In 2005, the provincial government began restructuring the provincial health care system into 14 regions, called Local Health Integration Networks (LHINs).
As of April 1, 2007, LHINs are responsible for planning, coordinating, funding and monitoring their local health system. Many health service providers will be funded through the LHINs. This includes hospitals, most psychiatric facilities, long-term care homes, Community Care Access Centres, community service providers and community mental health and addiction agencies.
Public health, family physicians and Family Health Teams, ambulance services, laboratories, and provincial networks and programs (such as Telehealth and Cancer Care Ontario) are not under the direction of LHINs.
The Ministry of Health and Long-Term Care expects each LHIN to develop an annual Integrated Health Service Plan (IHSP). The IHSPs are expected to include strategies to better coordinate health care in their LHIN region and use health resources more efficiently. The LHINs are required to engage the community when developing plans and setting priorities. Based on the IHSP, the ministry will provide funding to each LHIN. The LHINs will then make decisions regarding the allocation of funds to health service providers in their region. The first annual IHSPs were released in December 2006 and are available on the LHIN websites.
A review of the effects of regionalized systems on mental health and addiction services in other jurisdictions found that as authority for decisions about funding is devolved from a central governing structure to regional decision-making bodies, there is greater likelihood of mental health having difficulty competing for resources within regional funding envelopes. A strategy which has been used in other jurisdictions is to protect or "ring-fence" monies intended to provide mental health and addiction services, at least until regionalized system planning is mature. (See Macfarlane, D., and Durbin, J., "Mental Health and Addiction Services in Regionalized Health Governance Structures: A Review," March 2005, at www.ontario.cmha.ca.)
LHINs are expected to "engage" the community. The inclusion of consumers and families in planning and delivery of services is a best practice in mental health. It is essential that consumers and families not only be "engaged" but that they have the power to influence services.
Both the LHINs and health service providers within each LHIN are required to identify opportunities to integrate services and use health resources more efficiently. LHINs have the power to direct integration by providing or changing funding to a health service provider, facilitating and negotiating integration plans with service providers, and/or ordering integration.

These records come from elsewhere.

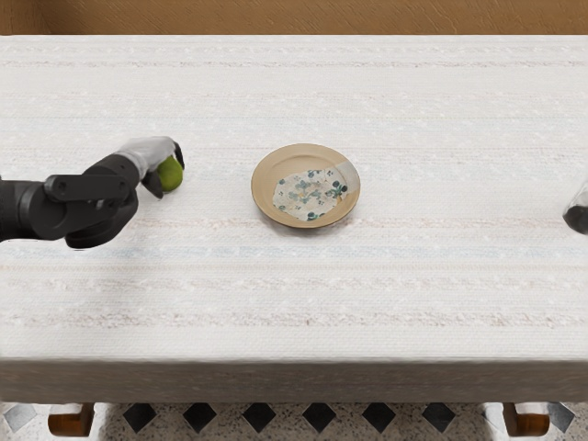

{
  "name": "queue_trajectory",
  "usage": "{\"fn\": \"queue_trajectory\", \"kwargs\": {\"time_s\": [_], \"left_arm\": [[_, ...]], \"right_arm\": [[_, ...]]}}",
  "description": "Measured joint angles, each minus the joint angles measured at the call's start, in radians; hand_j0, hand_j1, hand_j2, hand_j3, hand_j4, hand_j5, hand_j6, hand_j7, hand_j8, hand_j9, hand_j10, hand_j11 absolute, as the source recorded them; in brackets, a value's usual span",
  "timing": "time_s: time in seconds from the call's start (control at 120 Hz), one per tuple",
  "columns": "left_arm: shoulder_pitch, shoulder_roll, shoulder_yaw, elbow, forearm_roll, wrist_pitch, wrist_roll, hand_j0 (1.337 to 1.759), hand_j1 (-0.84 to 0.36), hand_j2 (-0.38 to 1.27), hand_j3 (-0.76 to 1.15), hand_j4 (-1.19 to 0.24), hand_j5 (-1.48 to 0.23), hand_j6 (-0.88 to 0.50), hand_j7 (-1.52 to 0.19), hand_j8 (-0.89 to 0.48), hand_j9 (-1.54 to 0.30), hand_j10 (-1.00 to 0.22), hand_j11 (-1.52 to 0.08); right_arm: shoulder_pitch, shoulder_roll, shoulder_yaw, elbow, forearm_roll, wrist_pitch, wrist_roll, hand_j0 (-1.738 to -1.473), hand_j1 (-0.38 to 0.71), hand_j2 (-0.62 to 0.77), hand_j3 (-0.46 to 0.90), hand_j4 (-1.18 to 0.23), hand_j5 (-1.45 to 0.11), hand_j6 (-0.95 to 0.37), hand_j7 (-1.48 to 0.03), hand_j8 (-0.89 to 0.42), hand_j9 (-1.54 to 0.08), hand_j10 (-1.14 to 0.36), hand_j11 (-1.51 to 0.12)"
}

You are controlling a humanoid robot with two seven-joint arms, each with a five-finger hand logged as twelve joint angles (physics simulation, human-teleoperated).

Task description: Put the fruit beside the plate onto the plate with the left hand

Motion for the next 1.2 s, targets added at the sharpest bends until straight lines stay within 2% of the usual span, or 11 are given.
{"fn": "queue_trajectory", "kwargs": {"time_s": [0.133,0.375,0.508,0.55,0.625,0.7,0.742,0.775,0.958,1.083,1.2], "left_arm": [[-0.03,-0.01,-0.001,-0.012,-0.002,-0.006,0.001,1.651,-0.27,0.16,0.0,-0.47,-0.87,-0.3,-0.87,-0.38,-0.87,-0.64,-0.87],[-0.136,-0.059,-0.01,-0.076,-0.036,-0.026,0.001,1.652,-0.23,0.11,0.0,-0.49,-0.91,-0.3,-0.9,-0.39,-0.9,-0.66,-0.9],[-0.19,-0.099,-0.014,-0.091,-0.053,-0.029,0.002,1.652,-0.23,0.19,0.0,-0.51,-0.92,-0.31,-0.91,-0.38,-0.9,-0.66,-0.9],[-0.209,-0.106,-0.015,-0.094,-0.06,-0.035,0.001,1.652,-0.23,0.16,0.0,-0.51,-0.92,-0.31,-0.91,-0.36,-0.9,-0.66,-0.9],[-0.239,-0.12,-0.016,-0.101,-0.078,-0.043,0.001,1.653,-0.26,0.26,0.0,-0.52,-0.92,-0.3,-0.91,-0.35,-0.9,-0.65,-0.9],[-0.257,-0.137,-0.02,-0.11,-0.097,-0.054,0.0,1.653,-0.25,0.22,0.0,-0.51,-0.93,-0.3,-0.91,-0.35,-0.9,-0.65,-0.9],[-0.269,-0.162,-0.023,-0.113,-0.11,-0.059,0.0,1.654,-0.26,0.26,0.0,-0.52,-0.93,-0.32,-0.91,-0.35,-0.89,-0.65,-0.9],[-0.28,-0.186,-0.028,-0.115,-0.121,-0.062,0.0,1.653,-0.22,0.18,0.0,-0.53,-0.93,-0.32,-0.91,-0.37,-0.89,-0.66,-0.9],[-0.337,-0.258,-0.052,-0.123,-0.176,-0.07,0.0,1.655,-0.25,0.34,0.0,-0.55,-0.94,-0.35,-0.92,-0.38,-0.9,-0.67,-0.9],[-0.335,-0.258,-0.058,-0.128,-0.198,-0.07,0.0,1.655,-0.27,0.37,0.0,-0.55,-0.92,-0.34,-0.92,-0.37,-0.89,-0.66,-0.9],[-0.29,-0.258,-0.059,-0.134,-0.204,-0.073,0.0,1.655,-0.26,0.36,0.0,-0.58,-0.91,-0.35,-0.91,-0.38,-0.89,-0.66,-0.89]], "right_arm": [[0.0,0.0,0.0,0.0,0.0,0.0,0.0,-1.658,-0.31,-0.01,0.0,-0.03,-0.04,-0.03,-0.04,-0.03,-0.04,-0.03,-0.04],[0.0,0.0,0.0,0.0,0.0,0.0,0.0,-1.658,-0.31,-0.01,0.0,-0.03,-0.04,-0.03,-0.04,-0.03,-0.04,-0.03,-0.04],[0.0,0.0,0.0,0.0,0.0,0.0,0.0,-1.658,-0.31,-0.01,0.0,-0.03,-0.04,-0.03,-0.04,-0.03,-0.04,-0.03,-0.04],[0.0,0.0,0.0,0.0,0.0,0.0,0.0,-1.658,-0.31,-0.01,0.0,-0.03,-0.04,-0.03,-0.04,-0.03,-0.04,-0.03,-0.04],[0.0,0.0,0.0,0.0,0.0,0.0,0.0,-1.658,-0.31,-0.01,0.0,-0.03,-0.04,-0.03,-0.04,-0.03,-0.04,-0.03,-0.04],[0.0,0.0,0.0,0.0,0.0,0.0,0.0,-1.658,-0.31,-0.01,0.0,-0.03,-0.04,-0.03,-0.04,-0.03,-0.04,-0.03,-0.04],[0.0,0.0,0.0,0.0,0.0,0.0,0.0,-1.658,-0.31,-0.01,0.0,-0.03,-0.04,-0.03,-0.04,-0.03,-0.04,-0.03,-0.04],[0.0,0.0,0.0,0.0,0.0,0.0,0.0,-1.658,-0.31,-0.01,0.0,-0.03,-0.04,-0.03,-0.04,-0.03,-0.04,-0.03,-0.04],[0.0,0.0,0.0,0.0,0.0,0.0,0.0,-1.658,-0.31,-0.01,0.0,-0.03,-0.04,-0.03,-0.04,-0.03,-0.04,-0.03,-0.04],[0.0,0.0,0.0,0.0,0.0,0.0,0.0,-1.658,-0.31,-0.01,0.0,-0.03,-0.04,-0.03,-0.04,-0.03,-0.04,-0.03,-0.04],[0.0,0.0,0.0,0.0,0.0,0.0,0.0,-1.658,-0.31,-0.01,0.0,-0.03,-0.04,-0.03,-0.04,-0.03,-0.04,-0.03,-0.04]]}}
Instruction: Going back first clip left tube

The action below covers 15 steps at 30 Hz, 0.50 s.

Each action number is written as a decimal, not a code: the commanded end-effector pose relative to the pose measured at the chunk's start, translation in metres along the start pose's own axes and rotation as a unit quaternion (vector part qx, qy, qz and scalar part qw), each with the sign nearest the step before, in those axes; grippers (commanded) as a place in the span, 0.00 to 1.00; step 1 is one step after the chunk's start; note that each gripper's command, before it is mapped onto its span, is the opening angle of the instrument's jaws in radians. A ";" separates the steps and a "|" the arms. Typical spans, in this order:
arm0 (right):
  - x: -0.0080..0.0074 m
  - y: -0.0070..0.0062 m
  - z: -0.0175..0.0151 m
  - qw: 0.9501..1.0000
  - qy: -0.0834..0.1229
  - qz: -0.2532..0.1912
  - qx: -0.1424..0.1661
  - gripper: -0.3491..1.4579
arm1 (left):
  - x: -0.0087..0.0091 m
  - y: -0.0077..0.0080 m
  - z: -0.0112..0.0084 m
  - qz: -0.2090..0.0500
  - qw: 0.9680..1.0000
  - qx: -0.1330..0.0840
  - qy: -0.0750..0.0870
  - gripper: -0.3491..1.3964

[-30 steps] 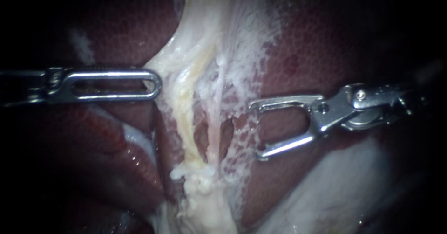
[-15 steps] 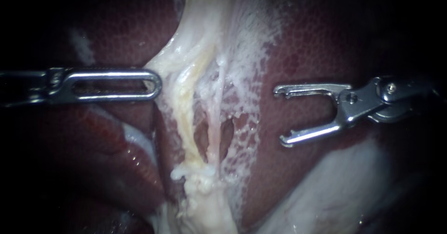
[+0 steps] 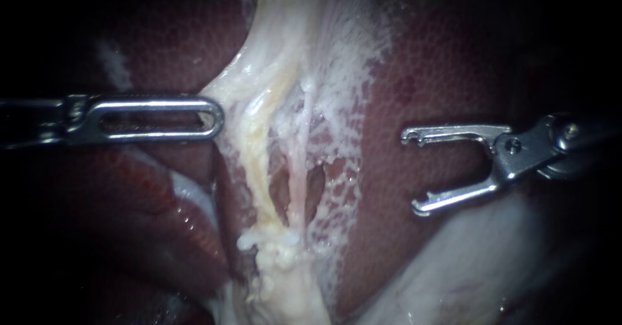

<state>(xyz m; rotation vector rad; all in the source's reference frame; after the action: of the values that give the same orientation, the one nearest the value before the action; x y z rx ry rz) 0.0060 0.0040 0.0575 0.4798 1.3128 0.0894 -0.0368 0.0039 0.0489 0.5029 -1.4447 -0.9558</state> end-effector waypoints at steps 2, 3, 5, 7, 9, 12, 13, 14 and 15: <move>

The important starting point for initiating planning for integration is to ask what is the intended goal for integration? A range of integration approaches are possible in order to attempt to achieve these goals. (See the CMHA, Ontario backgrounder "Planning for Integration," June 2006, at www.ontario.cmha.ca.)
A review of system integration demonstrates that one size does not fit all, and models of coordination and integration need to meet the unique characteristics of the community. (See Durbin, J., et al., "Strategies for Mental Health System Integration: A Review," Final Report, Health Systems Research and Consulting Unit, Centre for Addiction and Mental Health, August 2001, at www.camh.net.)